CBD and Other Cannabinoids
Marijuana has over 100 identified cannabinoids and counting, including CBD, CBN, and THCV, and when these are isolated, they reveal their own unique contributions to the full spectrum of a marijuana high. CBN is being embraced as a sleep aid, and THCV may be a viable weight loss tool by decreasing appetite. By themselves these cannabinoids do not get users high, but they appear to be the individual ingredients of a more complete marijuana high. Of course most research has been conducted on CBD, which may give us another clue about the potential limit to THC.
In 2015, researchers testing the effects of transdermal CBD in rats administered four doses--small, medium large, and a final group received a dose ten times larger than the large dose--from 6.2 mg to 62 mg. The effort was not to find a lethal limit of CBD (which does not exist), but rather to address the same myth cannabis consumers believe when buying high-THC weed: if some is good, is more better?
To their surprise, researchers found the exorbitant dose of 62 mg had the same effect as 6.2 mg. Of course, CBD and THC act differently in the body, but both exercise an effect on the endocannabinoid system (ECS). Because the role of the ECS is to achieve and maintain homeostasis in the body, the study suggests that the ECS may have measures to self-regulate, denying excess cannabinoids much the way excess vitamins pass through the body unabsorbed.
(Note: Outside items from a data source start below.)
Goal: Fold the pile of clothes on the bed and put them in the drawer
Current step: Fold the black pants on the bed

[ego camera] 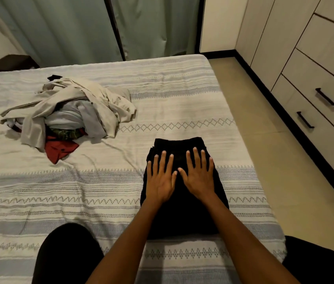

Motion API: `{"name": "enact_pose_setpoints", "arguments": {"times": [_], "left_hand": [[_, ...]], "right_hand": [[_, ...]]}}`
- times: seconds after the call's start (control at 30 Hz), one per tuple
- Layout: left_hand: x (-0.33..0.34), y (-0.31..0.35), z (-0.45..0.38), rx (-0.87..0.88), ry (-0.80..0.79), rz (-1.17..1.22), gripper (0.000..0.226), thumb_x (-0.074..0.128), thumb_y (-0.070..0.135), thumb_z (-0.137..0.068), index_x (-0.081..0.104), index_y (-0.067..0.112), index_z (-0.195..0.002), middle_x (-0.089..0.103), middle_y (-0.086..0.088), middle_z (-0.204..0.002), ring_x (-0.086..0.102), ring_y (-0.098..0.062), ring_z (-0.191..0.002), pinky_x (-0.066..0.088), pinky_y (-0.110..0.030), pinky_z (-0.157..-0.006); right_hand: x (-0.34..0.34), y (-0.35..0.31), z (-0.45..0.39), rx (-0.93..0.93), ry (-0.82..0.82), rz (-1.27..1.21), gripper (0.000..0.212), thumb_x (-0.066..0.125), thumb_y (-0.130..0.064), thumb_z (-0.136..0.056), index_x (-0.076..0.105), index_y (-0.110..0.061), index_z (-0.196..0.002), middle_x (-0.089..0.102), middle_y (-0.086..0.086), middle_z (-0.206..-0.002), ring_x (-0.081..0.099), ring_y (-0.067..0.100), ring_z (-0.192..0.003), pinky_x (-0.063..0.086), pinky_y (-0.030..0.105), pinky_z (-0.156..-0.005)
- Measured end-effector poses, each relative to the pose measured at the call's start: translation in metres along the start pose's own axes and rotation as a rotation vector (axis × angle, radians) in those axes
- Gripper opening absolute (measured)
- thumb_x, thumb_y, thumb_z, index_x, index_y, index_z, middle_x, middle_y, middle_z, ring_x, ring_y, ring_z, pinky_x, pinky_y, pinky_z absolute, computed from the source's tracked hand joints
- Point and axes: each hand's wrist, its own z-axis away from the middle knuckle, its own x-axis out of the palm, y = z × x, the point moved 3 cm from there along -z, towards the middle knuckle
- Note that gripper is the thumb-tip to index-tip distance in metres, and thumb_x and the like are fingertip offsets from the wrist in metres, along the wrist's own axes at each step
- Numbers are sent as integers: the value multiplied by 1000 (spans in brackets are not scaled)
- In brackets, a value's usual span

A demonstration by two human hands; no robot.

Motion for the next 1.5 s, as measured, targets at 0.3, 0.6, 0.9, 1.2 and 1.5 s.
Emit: {"name": "enact_pose_setpoints", "arguments": {"times": [0.3, 0.6, 0.9, 1.2, 1.5], "left_hand": [[40, -32, -36, -65, -206, 139, 66, 17, 64, -100, -4, 40, -157, -12, 12, -165, -17, -21, -152, -11, -44, -121], [18, -24, -36, -71, -305, 93, 68, 17, 66, -99, -7, 40, -157, -16, 10, -165, -22, -24, -150, -24, -47, -115], [15, -48, 75, 8, -288, 138, 75, 1, 75, -87, -5, 44, -155, -20, 16, -161, -15, -17, -151, -5, -47, -122], [2, -65, 131, 234, -421, 114, 105, 33, 94, -74, -15, 45, -153, -29, 13, -160, -25, -20, -149, -9, -45, -122], [-9, -65, 150, 310, -226, -27, 91, 53, 62, -80, 19, 27, -156, 15, 1, -165, 11, -23, -152, 16, -48, -123]], "right_hand": [[32, 11, -29, 88, -156, -58, 84, 10, -78, -89, -5, -34, -160, -7, 0, -169, -4, 29, -155, -2, 52, -123], [17, 19, -23, -8, -167, -177, 83, 18, -78, -91, 0, -35, -160, -9, -5, -168, -11, 22, -155, -8, 49, -123], [3, 57, 68, -128, -195, -225, 93, 12, -91, -79, 10, -43, -159, -1, -14, -167, -5, 15, -155, 3, 47, -125], [3, 102, 149, -255, -67, -271, 88, 39, -83, -88, 14, -38, -159, 8, -15, -167, 11, 11, -154, 18, 44, -125], [-4, 129, 180, -386, -161, -65, 115, 45, -93, -75, -10, -36, -159, -16, -16, -166, -9, 7, -153, 3, 37, -126]]}}
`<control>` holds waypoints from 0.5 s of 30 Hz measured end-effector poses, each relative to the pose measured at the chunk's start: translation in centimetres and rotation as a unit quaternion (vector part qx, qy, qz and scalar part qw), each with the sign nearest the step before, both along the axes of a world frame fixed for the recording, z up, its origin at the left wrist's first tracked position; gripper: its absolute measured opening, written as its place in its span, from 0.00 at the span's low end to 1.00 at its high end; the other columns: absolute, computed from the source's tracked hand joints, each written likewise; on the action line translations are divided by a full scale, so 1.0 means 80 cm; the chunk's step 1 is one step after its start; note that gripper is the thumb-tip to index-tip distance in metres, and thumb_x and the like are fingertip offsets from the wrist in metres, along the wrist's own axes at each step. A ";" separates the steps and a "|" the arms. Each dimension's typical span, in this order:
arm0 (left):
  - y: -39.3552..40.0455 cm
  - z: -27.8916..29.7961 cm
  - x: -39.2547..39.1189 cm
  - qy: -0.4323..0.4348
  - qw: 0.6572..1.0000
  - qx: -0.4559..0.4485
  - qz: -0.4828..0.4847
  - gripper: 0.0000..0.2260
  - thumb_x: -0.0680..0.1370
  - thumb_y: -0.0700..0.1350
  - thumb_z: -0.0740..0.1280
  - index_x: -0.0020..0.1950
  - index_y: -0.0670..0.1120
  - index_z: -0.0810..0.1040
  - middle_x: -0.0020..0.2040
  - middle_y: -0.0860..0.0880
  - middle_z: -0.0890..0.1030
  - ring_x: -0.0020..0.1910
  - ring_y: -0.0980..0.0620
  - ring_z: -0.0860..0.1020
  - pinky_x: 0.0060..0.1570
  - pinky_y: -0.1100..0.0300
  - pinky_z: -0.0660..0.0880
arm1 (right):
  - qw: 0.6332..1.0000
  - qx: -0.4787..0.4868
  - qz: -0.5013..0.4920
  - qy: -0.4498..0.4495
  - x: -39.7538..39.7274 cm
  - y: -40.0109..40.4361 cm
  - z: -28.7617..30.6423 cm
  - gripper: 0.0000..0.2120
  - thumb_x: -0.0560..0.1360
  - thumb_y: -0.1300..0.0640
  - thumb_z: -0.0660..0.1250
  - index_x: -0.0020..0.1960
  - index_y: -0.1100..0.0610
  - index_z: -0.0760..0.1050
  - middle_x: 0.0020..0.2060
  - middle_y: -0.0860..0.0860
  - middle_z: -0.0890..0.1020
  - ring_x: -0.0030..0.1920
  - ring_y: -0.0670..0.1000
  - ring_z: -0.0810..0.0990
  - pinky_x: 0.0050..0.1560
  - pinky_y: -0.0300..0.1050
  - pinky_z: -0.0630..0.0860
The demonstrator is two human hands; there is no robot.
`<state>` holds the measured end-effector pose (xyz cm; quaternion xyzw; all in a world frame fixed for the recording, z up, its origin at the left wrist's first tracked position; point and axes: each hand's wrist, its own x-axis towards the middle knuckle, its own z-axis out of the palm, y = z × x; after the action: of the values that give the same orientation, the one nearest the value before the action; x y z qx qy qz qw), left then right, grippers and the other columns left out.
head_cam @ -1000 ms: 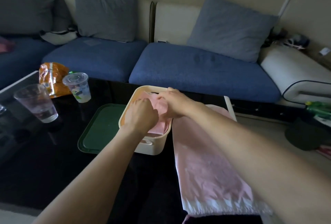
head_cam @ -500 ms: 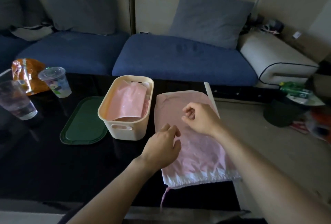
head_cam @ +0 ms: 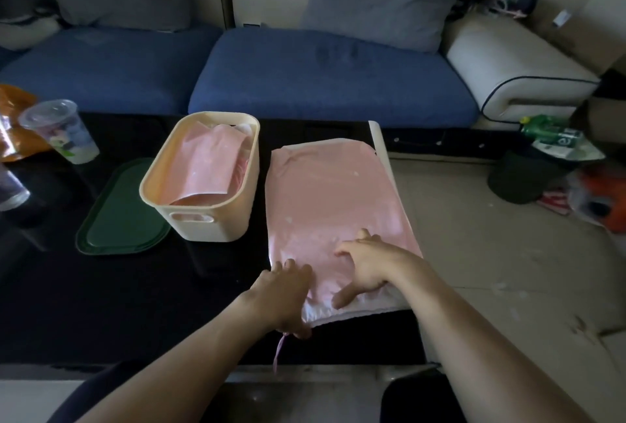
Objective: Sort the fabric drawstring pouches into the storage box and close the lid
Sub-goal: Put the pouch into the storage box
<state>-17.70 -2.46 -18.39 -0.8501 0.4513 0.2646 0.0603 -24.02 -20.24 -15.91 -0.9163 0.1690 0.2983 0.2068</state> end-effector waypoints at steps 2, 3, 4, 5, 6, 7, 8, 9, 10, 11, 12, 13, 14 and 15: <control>0.002 0.002 0.006 0.022 1.000 -0.014 0.010 0.29 0.71 0.56 0.75 0.67 0.50 0.68 0.64 0.48 0.70 0.63 0.46 0.72 0.61 0.53 0.73 | 1.000 -0.011 0.021 0.004 -0.001 -0.002 -0.004 0.57 0.58 0.35 0.82 0.80 0.44 0.57 0.73 0.54 0.59 0.71 0.57 0.65 0.60 0.50 0.75; 0.003 0.006 0.010 0.031 0.999 -0.032 0.016 0.24 0.74 0.55 0.72 0.66 0.49 0.71 0.63 0.48 0.73 0.62 0.46 0.73 0.60 0.54 0.73 | 1.000 -0.002 0.023 -0.001 -0.002 -0.005 -0.005 0.58 0.58 0.35 0.82 0.80 0.43 0.55 0.74 0.52 0.59 0.72 0.56 0.66 0.65 0.51 0.73; 0.004 0.009 0.017 0.032 0.997 -0.063 0.032 0.19 0.76 0.54 0.70 0.64 0.49 0.75 0.62 0.48 0.76 0.61 0.46 0.75 0.59 0.55 0.73 | 1.000 0.012 0.023 -0.007 -0.004 -0.009 -0.008 0.58 0.59 0.36 0.82 0.80 0.43 0.54 0.75 0.51 0.58 0.73 0.55 0.66 0.68 0.51 0.71; 0.005 0.012 0.023 0.023 0.992 -0.104 0.060 0.15 0.77 0.54 0.68 0.60 0.49 0.78 0.59 0.48 0.79 0.59 0.46 0.78 0.57 0.55 0.75 | 0.999 0.026 0.023 -0.019 -0.007 -0.012 -0.011 0.58 0.59 0.37 0.83 0.80 0.42 0.55 0.77 0.49 0.57 0.75 0.54 0.64 0.71 0.51 0.68; 0.006 0.014 0.030 0.008 0.985 -0.142 0.097 0.12 0.78 0.52 0.66 0.57 0.50 0.81 0.56 0.47 0.82 0.56 0.45 0.80 0.55 0.55 0.76 | 0.998 0.039 0.017 -0.037 -0.010 -0.016 -0.014 0.57 0.59 0.40 0.83 0.80 0.42 0.56 0.78 0.47 0.57 0.76 0.52 0.63 0.73 0.50 0.66; 0.007 0.015 0.037 -0.011 0.976 -0.172 0.131 0.10 0.78 0.51 0.65 0.55 0.50 0.82 0.54 0.47 0.83 0.53 0.44 0.81 0.52 0.54 0.77 | 0.997 0.054 0.006 -0.058 -0.013 -0.019 -0.016 0.56 0.59 0.42 0.84 0.80 0.43 0.58 0.79 0.45 0.57 0.77 0.51 0.62 0.74 0.49 0.64; 0.009 0.016 0.043 -0.025 0.967 -0.193 0.163 0.09 0.79 0.49 0.64 0.53 0.49 0.83 0.51 0.46 0.84 0.51 0.43 0.82 0.50 0.53 0.77 | 0.995 0.065 -0.008 -0.080 -0.014 -0.022 -0.018 0.53 0.60 0.46 0.84 0.79 0.44 0.61 0.78 0.45 0.60 0.77 0.50 0.63 0.74 0.48 0.65; 0.010 0.016 0.048 -0.032 0.960 -0.212 0.182 0.09 0.79 0.48 0.64 0.51 0.49 0.83 0.49 0.45 0.84 0.49 0.42 0.82 0.49 0.52 0.78 | 0.991 0.073 -0.028 -0.108 -0.016 -0.024 -0.019 0.50 0.61 0.50 0.84 0.77 0.45 0.64 0.77 0.45 0.64 0.75 0.49 0.66 0.72 0.47 0.66; 0.011 0.016 0.053 -0.033 0.951 -0.234 0.199 0.08 0.79 0.48 0.64 0.49 0.49 0.82 0.47 0.45 0.84 0.48 0.40 0.82 0.47 0.51 0.78 | 0.986 0.074 -0.046 -0.140 -0.015 -0.027 -0.020 0.45 0.63 0.54 0.83 0.75 0.46 0.67 0.74 0.45 0.68 0.73 0.49 0.69 0.70 0.45 0.69; 0.013 0.015 0.057 -0.033 0.941 -0.260 0.214 0.08 0.79 0.47 0.64 0.45 0.48 0.81 0.43 0.45 0.84 0.45 0.39 0.81 0.45 0.50 0.78 | 0.980 0.072 -0.061 -0.175 -0.015 -0.030 -0.020 0.39 0.65 0.58 0.81 0.73 0.48 0.71 0.71 0.46 0.72 0.70 0.49 0.72 0.68 0.44 0.71; 0.015 0.016 0.060 -0.037 0.931 -0.283 0.228 0.08 0.79 0.46 0.64 0.41 0.47 0.79 0.40 0.44 0.82 0.43 0.38 0.81 0.42 0.50 0.77 | 0.973 0.072 -0.072 -0.208 -0.014 -0.034 -0.019 0.32 0.67 0.61 0.79 0.69 0.49 0.75 0.68 0.47 0.75 0.68 0.49 0.75 0.65 0.44 0.73; 0.017 0.016 0.063 -0.045 0.920 -0.306 0.238 0.10 0.79 0.44 0.64 0.38 0.46 0.76 0.36 0.44 0.80 0.40 0.37 0.80 0.40 0.50 0.76 | 0.965 0.068 -0.083 -0.238 -0.013 -0.037 -0.018 0.27 0.68 0.63 0.76 0.65 0.49 0.78 0.64 0.47 0.77 0.64 0.49 0.77 0.62 0.43 0.75; 0.019 0.016 0.066 -0.055 0.911 -0.326 0.247 0.12 0.80 0.43 0.63 0.36 0.45 0.73 0.35 0.44 0.79 0.38 0.37 0.79 0.38 0.49 0.75 | 0.958 0.058 -0.092 -0.267 -0.014 -0.040 -0.015 0.22 0.69 0.65 0.74 0.61 0.50 0.80 0.60 0.48 0.79 0.61 0.50 0.79 0.58 0.43 0.76; 0.020 0.015 0.069 -0.065 0.901 -0.347 0.252 0.13 0.80 0.42 0.63 0.35 0.45 0.72 0.34 0.43 0.78 0.37 0.37 0.79 0.38 0.49 0.74 | 0.950 0.044 -0.101 -0.293 -0.015 -0.044 -0.012 0.19 0.69 0.65 0.74 0.58 0.51 0.82 0.57 0.49 0.80 0.58 0.50 0.80 0.56 0.42 0.76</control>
<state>-12.18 -0.82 -17.15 -0.9177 0.2808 0.0421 -0.2779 -25.23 -23.78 -16.91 -0.9315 0.1794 0.0014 0.3166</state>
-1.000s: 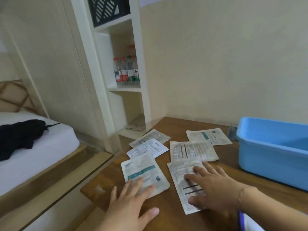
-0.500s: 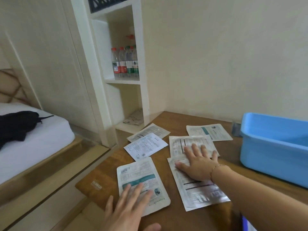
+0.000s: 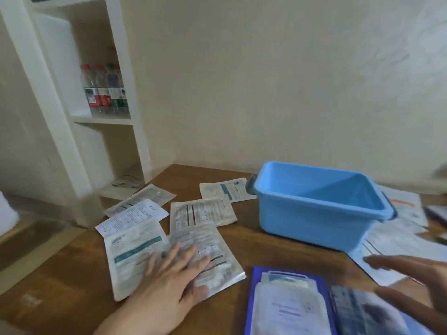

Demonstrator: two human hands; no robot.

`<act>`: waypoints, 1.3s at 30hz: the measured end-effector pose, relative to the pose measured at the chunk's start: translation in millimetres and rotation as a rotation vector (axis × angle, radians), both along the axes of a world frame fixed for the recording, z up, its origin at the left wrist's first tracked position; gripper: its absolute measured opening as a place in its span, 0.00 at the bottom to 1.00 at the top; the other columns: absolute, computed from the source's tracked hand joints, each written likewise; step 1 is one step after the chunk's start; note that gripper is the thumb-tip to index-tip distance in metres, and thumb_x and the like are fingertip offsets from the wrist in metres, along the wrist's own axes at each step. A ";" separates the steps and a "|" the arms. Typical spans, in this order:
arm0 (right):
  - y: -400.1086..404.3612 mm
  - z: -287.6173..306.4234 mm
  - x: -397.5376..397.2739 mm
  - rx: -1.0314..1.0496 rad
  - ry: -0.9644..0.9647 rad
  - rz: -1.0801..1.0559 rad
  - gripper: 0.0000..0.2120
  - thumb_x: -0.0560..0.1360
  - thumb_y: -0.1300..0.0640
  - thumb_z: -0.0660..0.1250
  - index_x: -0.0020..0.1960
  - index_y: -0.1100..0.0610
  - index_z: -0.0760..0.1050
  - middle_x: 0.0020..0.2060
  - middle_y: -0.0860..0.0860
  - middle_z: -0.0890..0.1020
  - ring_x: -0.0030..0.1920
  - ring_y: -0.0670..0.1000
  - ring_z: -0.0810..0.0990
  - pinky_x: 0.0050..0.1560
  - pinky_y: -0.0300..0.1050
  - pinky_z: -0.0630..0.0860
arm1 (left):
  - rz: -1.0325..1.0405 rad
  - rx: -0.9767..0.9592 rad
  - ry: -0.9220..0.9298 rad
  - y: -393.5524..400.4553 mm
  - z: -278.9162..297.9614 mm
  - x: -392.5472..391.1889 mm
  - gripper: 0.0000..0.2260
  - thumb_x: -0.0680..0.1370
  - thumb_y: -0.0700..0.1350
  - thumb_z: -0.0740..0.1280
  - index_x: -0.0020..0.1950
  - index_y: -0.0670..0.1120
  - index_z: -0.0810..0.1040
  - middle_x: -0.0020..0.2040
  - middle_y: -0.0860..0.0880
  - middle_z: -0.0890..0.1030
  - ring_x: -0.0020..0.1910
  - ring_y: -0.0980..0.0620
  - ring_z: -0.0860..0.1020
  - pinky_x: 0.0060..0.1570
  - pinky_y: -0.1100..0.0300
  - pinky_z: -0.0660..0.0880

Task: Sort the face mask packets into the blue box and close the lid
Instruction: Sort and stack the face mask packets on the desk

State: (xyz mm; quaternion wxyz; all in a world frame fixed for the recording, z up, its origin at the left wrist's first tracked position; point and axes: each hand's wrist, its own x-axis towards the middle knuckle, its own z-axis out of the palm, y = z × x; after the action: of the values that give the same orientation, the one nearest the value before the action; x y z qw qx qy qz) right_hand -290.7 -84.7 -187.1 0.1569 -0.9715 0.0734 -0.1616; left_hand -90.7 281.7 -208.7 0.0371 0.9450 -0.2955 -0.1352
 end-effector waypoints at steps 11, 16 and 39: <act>-121.0 -24.2 -103.5 -0.041 0.642 -0.533 0.49 0.54 0.18 0.32 0.74 0.31 0.36 0.78 0.40 0.40 0.78 0.50 0.46 0.73 0.64 0.51 | -0.052 -0.416 -0.393 -85.5 17.7 -29.4 0.22 0.75 0.63 0.59 0.66 0.57 0.76 0.71 0.54 0.73 0.71 0.51 0.68 0.69 0.47 0.65; -128.5 -26.3 -109.5 -0.016 0.571 -0.488 0.49 0.56 0.18 0.33 0.75 0.33 0.39 0.78 0.40 0.41 0.78 0.51 0.43 0.72 0.67 0.48 | -0.638 -0.513 -0.429 -196.8 55.7 -95.4 0.19 0.77 0.62 0.59 0.62 0.56 0.79 0.61 0.60 0.77 0.63 0.61 0.73 0.64 0.68 0.66; -204.6 15.8 -15.9 -0.181 0.180 -0.239 0.17 0.77 0.51 0.62 0.65 0.45 0.74 0.62 0.45 0.78 0.60 0.51 0.77 0.54 0.49 0.78 | -0.562 0.154 0.076 -398.5 -7.9 -90.1 0.29 0.77 0.70 0.50 0.72 0.74 0.35 0.76 0.59 0.27 0.72 0.47 0.23 0.68 0.31 0.29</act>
State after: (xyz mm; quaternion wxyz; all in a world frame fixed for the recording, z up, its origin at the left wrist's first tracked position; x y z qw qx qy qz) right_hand -306.7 -289.2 -171.3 0.0411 -0.9767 0.1871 -0.0972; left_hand -180.8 -116.8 -216.6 -0.0626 0.8204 -0.5330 -0.1973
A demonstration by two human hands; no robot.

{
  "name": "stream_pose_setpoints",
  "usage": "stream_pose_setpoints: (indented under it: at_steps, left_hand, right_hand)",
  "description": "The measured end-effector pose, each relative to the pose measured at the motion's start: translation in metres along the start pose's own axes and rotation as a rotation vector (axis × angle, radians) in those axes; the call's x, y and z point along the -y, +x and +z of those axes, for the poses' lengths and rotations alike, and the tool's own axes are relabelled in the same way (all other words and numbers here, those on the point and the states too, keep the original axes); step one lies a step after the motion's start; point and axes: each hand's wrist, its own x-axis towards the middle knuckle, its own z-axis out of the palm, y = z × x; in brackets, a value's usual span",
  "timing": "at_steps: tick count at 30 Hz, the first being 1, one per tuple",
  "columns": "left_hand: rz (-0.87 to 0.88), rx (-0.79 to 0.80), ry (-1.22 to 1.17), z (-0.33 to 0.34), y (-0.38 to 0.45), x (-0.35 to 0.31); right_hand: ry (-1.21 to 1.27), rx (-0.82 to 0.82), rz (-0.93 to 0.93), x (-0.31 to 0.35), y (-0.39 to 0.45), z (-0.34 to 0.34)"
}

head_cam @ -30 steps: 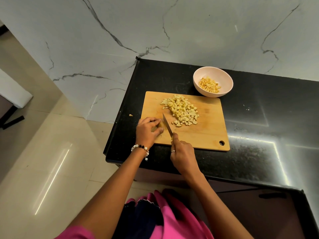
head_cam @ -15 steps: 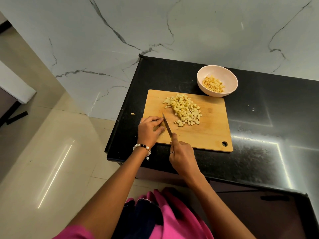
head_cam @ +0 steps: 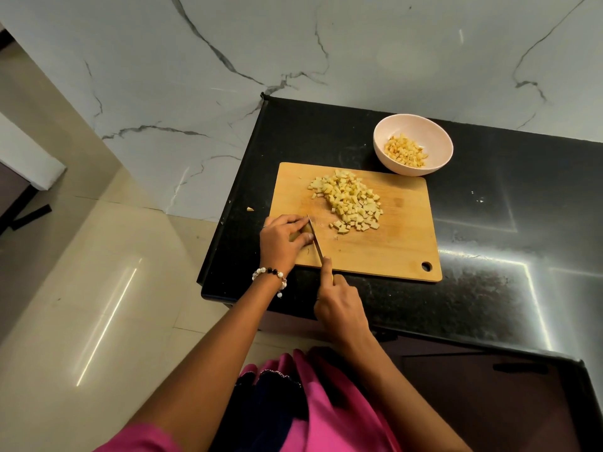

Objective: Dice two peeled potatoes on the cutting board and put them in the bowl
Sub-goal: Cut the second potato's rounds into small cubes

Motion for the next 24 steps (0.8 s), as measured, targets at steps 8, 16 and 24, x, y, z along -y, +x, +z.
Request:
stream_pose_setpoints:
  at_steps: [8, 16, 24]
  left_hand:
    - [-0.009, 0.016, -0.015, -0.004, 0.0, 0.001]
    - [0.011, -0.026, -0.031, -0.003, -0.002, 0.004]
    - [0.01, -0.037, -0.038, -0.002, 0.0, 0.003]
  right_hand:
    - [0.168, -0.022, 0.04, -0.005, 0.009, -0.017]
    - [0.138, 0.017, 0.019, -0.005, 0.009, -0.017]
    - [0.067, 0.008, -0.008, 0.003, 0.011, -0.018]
Admittedly, some proponents of high-THC weed could consider evidence of the entourage effect as valid without discrediting the full flex of THC. After all, why not have both? But researchers at the University of Colorado may have proven why not, and why consumers shouldn’t pay a premium for that “premium” product: high-THC weed does not get you higher.
Does High-THC Weed Get You Higher?
In 2020, researchers at UC Boulder tested the alleged power of THC in 121 regular cannabis users. Those who smoked flower were directed to use either 16 or 24% THC flower, and participants who used concentrates chose from 70 or 90%. The THC in their blood was then measured at three regular points — before, immediately after, and an hour after consumption. As expected, participants who used concentrates exhibited higher levels of THC, particularly those using a 90% extract. But to their surprise, feelings of intoxication were reported similar among all users.
“People in the high concentration group were much less compromised than we thought they were going to be,” said Kent Hutchinson, professor of psychology and co-author of the study. Added lead author Cinnamon Bidwell, “potency did not track with intoxication levels,” even as some participants had blood THC levels more than twice as high as others. The study concluded that there may be a “saturation point” or a point at which additional cannabinoids offer diminishing returns at best, or no additional effect at all.
A Caution to Less Experienced Consumers
The CU Boulder study was conducted among experienced users with some amount of THC tolerance. Seasoned smokers can approach high-THC strains a little more cavalierly, but novice or inexperienced users should absolutely be careful with high-THC products and edibles.
While there may be a limit to how much THC can saturate the body, abruptly finding that limit five minutes after smoking is a quick way to ruin your day.
THC content is the metric most consumers still use to measure the quality of cannabis, but contemporary researchers have revealed the value of what is commonly called, “the entourage effect” — that is: the harmonization of other cannabinoids including CBD, CBN, and THCV, and terpenes like caryophyllene, which interacts with cell receptors in similar ways to cannabinoids. While THC is the primary intoxicating agent, even many industry insiders are in no rush to buy high-THC products because this broader terpene profile is usually sacrificed in the process.
Additionally, high levels of THC in the blood do not always correspond to a higher high, as researchers at CU Boulder demonstrated in 2020.